Semaglutide (GLP-1 Analogue) 10mg
Semaglutide is a modified form of the naturally occurring GLP-1 peptide, which plays a key role in regulating blood sugar levels and enhancing insulin secretion. Studies suggest that Semaglutide may also support heart, liver, and lung function while potentially slowing or preventing the progression of Alzheimer’s disease. Research indicates that Semaglutide can significantly reduce appetite by delaying gastric emptying and decreasing intestinal motility. Glucagon-Like Peptide-1 (GLP-1) analogs have been shown to promote insulin release and inhibit glucagon secretion in a glucose-dependent manner.
Semaglutide and GLP-1 Overview
Glucagon-like peptide-1 (GLP-1) is a naturally occurring peptide hormone, consisting of 30-31 amino acids, primarily responsible for regulating blood sugar levels by enhancing insulin secretion. It also supports beta-cell function by promoting insulin gene transcription and has been associated with neurotrophic effects in the brain and central nervous system. In the gastrointestinal system, GLP-1 has been shown to reduce appetite by delaying gastric emptying and slowing intestinal motility. Emerging research suggests its potential effects on various organs, including the heart, fat, muscles, bones, liver, lungs, and kidneys.

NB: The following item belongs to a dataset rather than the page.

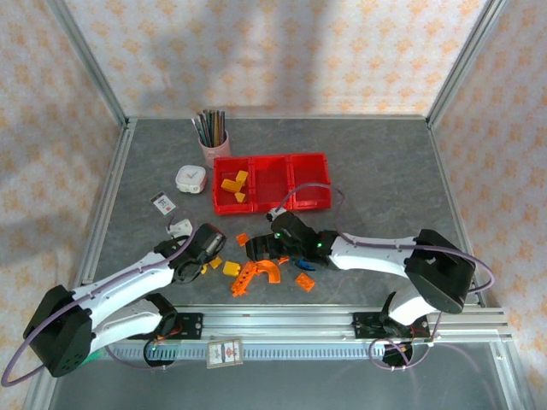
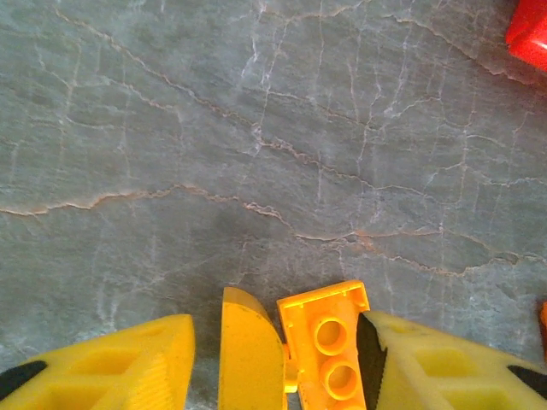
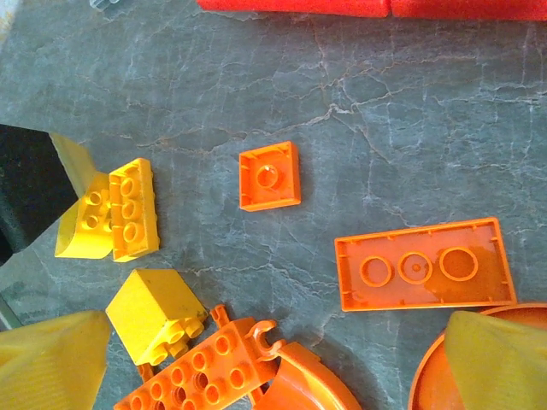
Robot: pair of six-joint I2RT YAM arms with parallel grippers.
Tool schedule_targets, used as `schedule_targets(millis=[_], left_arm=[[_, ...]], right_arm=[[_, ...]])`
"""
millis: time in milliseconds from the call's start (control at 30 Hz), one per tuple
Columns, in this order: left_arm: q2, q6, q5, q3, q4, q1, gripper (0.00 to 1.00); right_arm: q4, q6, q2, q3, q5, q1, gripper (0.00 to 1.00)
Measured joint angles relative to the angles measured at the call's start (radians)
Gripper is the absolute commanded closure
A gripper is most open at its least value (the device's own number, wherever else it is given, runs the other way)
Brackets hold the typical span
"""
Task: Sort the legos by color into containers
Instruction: Pick up the lego from the bottom-left of the table.
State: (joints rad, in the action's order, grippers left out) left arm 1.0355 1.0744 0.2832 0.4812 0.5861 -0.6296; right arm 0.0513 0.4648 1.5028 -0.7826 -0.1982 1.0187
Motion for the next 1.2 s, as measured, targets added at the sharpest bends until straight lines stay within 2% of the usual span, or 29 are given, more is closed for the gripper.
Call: schedule_targets(millis=[300,500,800,967,1067,1200], left_arm=[[0.041,0.006,-0.014,-0.058,-0.076,0.000,0.62],[0.044,0.021,-0.014,-0.080,-0.102,0.000,0.75],[0.006,0.025,-0.014,-0.090,-0.105,0.000,0.78],[-0.020,0.025,-0.014,-0.091,-0.105,0.000,0.74],[-0.020,0.023,-0.014,-0.091,-0.105,0.000,0.81],[-0.020,0.020,-0.015,-0.091,-0.105,0.000,0.80]], right_arm=[[0.002,0.000,0.024,-0.001,0.000,0.000,0.00],[0.002,0.000,0.035,-0.003,-0.001,0.000,0.00],[0.002,0.000,0.036,-0.008,0.000,0.000,0.00],[0.002,0.000,0.036,-0.014,0.000,0.000,0.00],[0.002,0.000,0.036,-0.016,0.000,0.000,0.00],[0.002,0.000,0.036,-0.016,0.000,0.000,0.00]])
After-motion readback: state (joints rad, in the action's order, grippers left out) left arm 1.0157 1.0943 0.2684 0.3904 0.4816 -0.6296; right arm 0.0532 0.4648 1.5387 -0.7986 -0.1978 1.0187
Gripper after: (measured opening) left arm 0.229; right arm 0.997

GLP-1 research has largely focused on its role in diabetes treatment and appetite regulation, with secondary studies exploring its cardiovascular benefits. More recent investigations, though still in early stages, are examining GLP-1’s potential in slowing neurodegenerative diseases. This area of study is expanding rapidly, particularly in relation to Alzheimer’s disease, as GLP-1 has been shown to help prevent the accumulation of amyloid-beta plaques, a hallmark of the condition.
Semaglutide Structure
Source: PubChem
Sequence: HXEGTFTSDVSSYLEGQAAK-OH.steric diacid-EFIAWLVRGRG
Molecular Formula: C187H291N45059
Molecular Weight: 4113.64 g/mol
PubChem CID: 56843331
CAS Number: 910463-68-2
Synonyms: Semaglutide, Oxempic, Rybelsus, NN9535
Semaglutide and GLP-1 Research
The Incretin Effect of GLP-1
One of the most significant physiological roles of GLP-1 is its contribution to the incretin effect, as described by Dr. Holst. Incretins are metabolic hormones released by the gastrointestinal tract that help lower blood glucose levels. GLP-1, along with glucose-dependent insulinotropic polypeptide (GIP), is one of the two primary hormones responsible for this effect in rodent models. Although GIP circulates at concentrations nearly ten times higher than GLP-1, research suggests that GLP-1 is the more potent regulator, especially in conditions of elevated blood glucose.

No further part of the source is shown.